■ WHAT IS REQUIRED
Using the data beneath this instruction, retype only the lines from the one that contains "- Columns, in" down to the one that contains "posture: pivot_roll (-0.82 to", both included, exactly as they appear.

========

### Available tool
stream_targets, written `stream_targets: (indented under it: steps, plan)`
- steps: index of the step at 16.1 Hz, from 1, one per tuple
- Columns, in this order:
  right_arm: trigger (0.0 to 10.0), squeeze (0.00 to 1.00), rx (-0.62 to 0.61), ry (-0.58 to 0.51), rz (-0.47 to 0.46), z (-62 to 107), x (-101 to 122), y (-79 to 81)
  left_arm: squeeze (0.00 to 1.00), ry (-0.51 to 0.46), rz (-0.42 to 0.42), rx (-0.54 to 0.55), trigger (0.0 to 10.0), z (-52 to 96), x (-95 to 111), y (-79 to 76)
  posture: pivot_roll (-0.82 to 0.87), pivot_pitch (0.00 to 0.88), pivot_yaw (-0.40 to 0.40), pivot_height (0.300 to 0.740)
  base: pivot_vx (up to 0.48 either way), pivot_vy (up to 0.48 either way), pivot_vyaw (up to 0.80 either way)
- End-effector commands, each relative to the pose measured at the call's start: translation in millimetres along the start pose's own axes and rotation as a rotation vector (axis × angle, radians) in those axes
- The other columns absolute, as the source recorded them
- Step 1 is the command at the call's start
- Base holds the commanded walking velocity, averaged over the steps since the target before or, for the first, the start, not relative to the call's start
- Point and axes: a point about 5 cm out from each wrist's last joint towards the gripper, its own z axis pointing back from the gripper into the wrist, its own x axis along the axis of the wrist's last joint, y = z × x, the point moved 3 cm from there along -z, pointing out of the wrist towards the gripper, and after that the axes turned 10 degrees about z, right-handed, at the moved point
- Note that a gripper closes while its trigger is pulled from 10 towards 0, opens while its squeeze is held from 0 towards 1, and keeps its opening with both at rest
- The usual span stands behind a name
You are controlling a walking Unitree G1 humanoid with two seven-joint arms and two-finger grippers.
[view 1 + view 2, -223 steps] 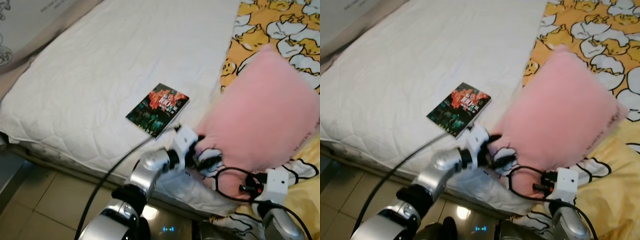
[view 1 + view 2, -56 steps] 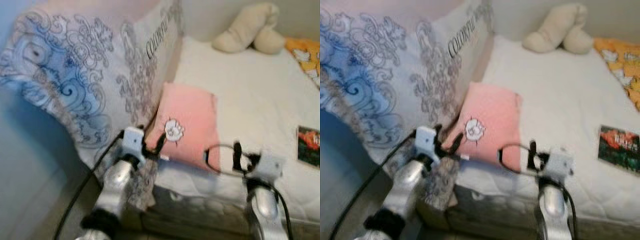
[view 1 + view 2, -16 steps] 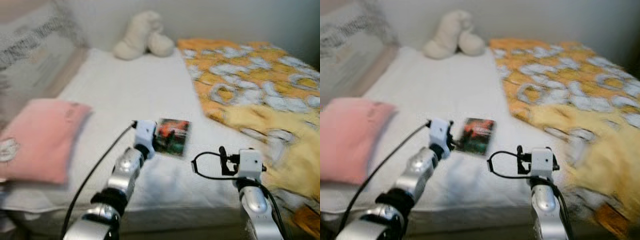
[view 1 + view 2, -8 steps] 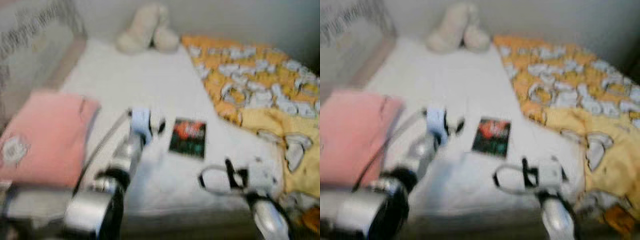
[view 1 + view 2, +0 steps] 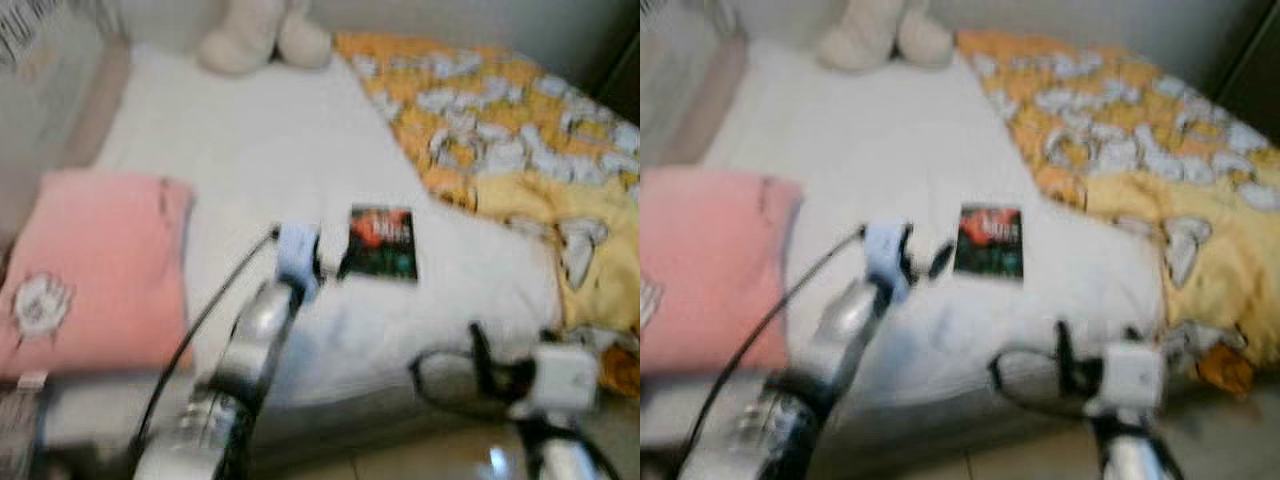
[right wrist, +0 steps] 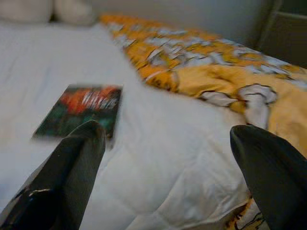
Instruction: Clean up the room
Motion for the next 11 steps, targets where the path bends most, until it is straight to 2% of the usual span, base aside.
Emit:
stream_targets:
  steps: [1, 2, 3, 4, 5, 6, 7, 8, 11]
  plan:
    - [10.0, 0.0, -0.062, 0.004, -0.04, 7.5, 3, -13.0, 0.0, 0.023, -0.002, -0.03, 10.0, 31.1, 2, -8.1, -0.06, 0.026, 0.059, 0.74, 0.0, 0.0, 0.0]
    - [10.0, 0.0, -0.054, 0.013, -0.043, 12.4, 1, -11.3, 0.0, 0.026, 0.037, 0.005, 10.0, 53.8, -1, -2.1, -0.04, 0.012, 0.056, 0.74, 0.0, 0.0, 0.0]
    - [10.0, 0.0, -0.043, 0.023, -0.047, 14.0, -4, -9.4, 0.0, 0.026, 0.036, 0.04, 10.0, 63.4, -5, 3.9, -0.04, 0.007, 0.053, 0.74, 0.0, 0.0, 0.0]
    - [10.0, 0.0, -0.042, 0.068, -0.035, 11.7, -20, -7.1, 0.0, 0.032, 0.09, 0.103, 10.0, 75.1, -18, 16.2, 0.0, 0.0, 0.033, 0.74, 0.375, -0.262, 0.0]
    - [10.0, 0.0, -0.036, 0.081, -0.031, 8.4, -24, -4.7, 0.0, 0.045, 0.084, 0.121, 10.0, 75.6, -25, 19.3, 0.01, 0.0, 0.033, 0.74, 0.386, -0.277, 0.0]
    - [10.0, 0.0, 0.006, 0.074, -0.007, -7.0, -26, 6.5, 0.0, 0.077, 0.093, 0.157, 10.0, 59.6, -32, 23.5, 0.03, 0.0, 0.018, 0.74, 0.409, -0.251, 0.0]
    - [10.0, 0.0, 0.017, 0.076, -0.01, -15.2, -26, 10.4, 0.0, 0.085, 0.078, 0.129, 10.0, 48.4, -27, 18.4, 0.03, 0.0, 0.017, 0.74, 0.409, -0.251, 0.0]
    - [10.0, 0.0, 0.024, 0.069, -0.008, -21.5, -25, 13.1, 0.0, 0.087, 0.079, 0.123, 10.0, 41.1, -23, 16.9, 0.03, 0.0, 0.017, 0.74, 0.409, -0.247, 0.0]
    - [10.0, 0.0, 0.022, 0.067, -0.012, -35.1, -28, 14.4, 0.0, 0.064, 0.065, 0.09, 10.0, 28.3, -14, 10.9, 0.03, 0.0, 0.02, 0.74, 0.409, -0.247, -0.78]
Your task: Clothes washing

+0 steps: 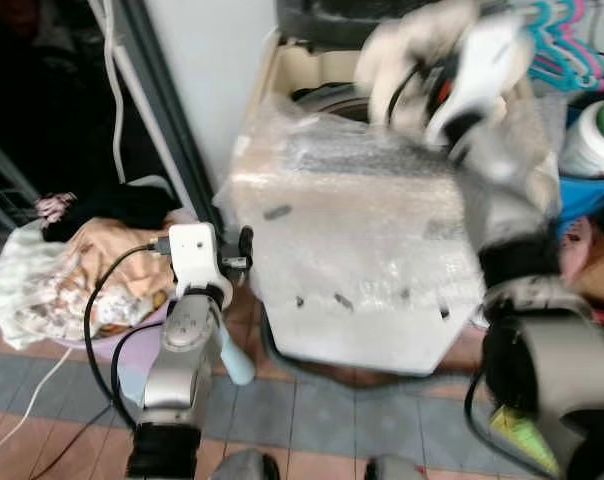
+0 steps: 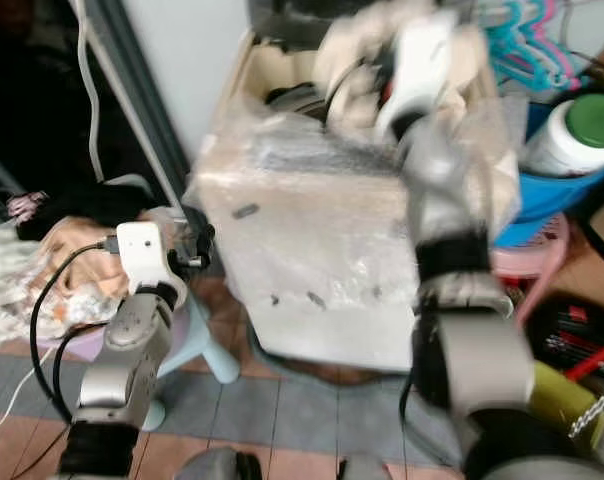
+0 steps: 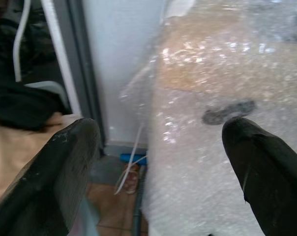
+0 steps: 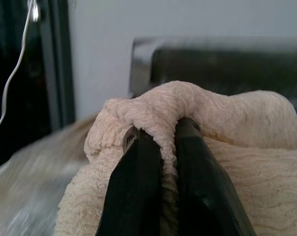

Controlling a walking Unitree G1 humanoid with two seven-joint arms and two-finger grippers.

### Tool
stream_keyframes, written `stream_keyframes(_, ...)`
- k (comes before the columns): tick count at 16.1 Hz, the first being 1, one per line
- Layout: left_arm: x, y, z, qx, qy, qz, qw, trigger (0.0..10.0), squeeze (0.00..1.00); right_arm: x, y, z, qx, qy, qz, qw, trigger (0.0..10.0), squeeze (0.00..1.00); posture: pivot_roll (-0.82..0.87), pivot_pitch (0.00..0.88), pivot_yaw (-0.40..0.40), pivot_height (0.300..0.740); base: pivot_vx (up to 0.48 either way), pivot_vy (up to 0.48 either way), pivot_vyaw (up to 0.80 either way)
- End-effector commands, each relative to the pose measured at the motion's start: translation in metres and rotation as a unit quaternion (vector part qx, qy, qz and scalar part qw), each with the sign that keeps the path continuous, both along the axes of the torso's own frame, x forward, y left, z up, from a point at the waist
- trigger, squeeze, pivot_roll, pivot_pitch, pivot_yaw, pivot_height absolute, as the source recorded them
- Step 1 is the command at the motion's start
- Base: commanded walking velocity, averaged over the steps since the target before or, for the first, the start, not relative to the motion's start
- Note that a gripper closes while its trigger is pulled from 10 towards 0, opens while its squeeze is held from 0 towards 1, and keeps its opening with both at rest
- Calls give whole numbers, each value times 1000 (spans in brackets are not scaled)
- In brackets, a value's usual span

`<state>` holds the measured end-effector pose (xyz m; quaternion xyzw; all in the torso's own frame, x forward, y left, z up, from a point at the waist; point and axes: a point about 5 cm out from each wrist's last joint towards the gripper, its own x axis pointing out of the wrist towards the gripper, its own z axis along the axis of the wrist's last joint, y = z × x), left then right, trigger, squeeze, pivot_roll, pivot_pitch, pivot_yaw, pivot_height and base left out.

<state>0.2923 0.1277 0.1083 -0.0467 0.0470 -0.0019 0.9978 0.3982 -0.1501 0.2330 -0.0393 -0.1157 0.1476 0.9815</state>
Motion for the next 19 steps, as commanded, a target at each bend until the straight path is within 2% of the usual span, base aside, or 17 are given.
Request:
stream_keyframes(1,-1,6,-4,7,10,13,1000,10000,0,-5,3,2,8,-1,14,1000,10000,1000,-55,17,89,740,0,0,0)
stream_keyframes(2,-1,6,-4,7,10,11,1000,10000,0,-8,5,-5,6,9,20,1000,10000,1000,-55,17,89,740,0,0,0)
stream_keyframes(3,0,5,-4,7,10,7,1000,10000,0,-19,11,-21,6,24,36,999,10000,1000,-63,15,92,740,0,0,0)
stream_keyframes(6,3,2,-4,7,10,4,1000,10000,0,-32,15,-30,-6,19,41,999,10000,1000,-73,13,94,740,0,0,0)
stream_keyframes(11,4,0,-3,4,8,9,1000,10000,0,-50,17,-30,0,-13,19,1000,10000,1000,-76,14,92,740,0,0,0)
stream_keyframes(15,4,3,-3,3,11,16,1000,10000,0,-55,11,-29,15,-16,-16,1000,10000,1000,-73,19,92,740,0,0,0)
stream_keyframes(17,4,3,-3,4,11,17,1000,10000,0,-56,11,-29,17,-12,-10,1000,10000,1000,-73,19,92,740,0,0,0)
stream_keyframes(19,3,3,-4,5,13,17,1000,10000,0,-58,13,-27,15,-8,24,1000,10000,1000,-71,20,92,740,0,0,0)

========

■ TASK OUTPUT
- Columns, in this order:
  right_arm: trigger (0.0 to 10.0), squeeze (0.00 to 1.00), rx (-0.62 to 0.61), ry (-0.58 to 0.51), rz (-0.47 to 0.46), z (-62 to 107), x (-101 to 122), y (-79 to 81)
  left_arm: squeeze (0.00 to 1.00), ry (-0.51 to 0.46), rz (-0.42 to 0.42), rx (-0.54 to 0.55), trigger (0.0 to 10.0), z (-52 to 96), x (-95 to 111), y (-79 to 76)
  posture: pivot_roll (-0.82 to 0.87), pivot_pitch (0.00 to 0.88), pivot_yaw (-0.40 to 0.40), pivot_height (0.300 to 0.740)

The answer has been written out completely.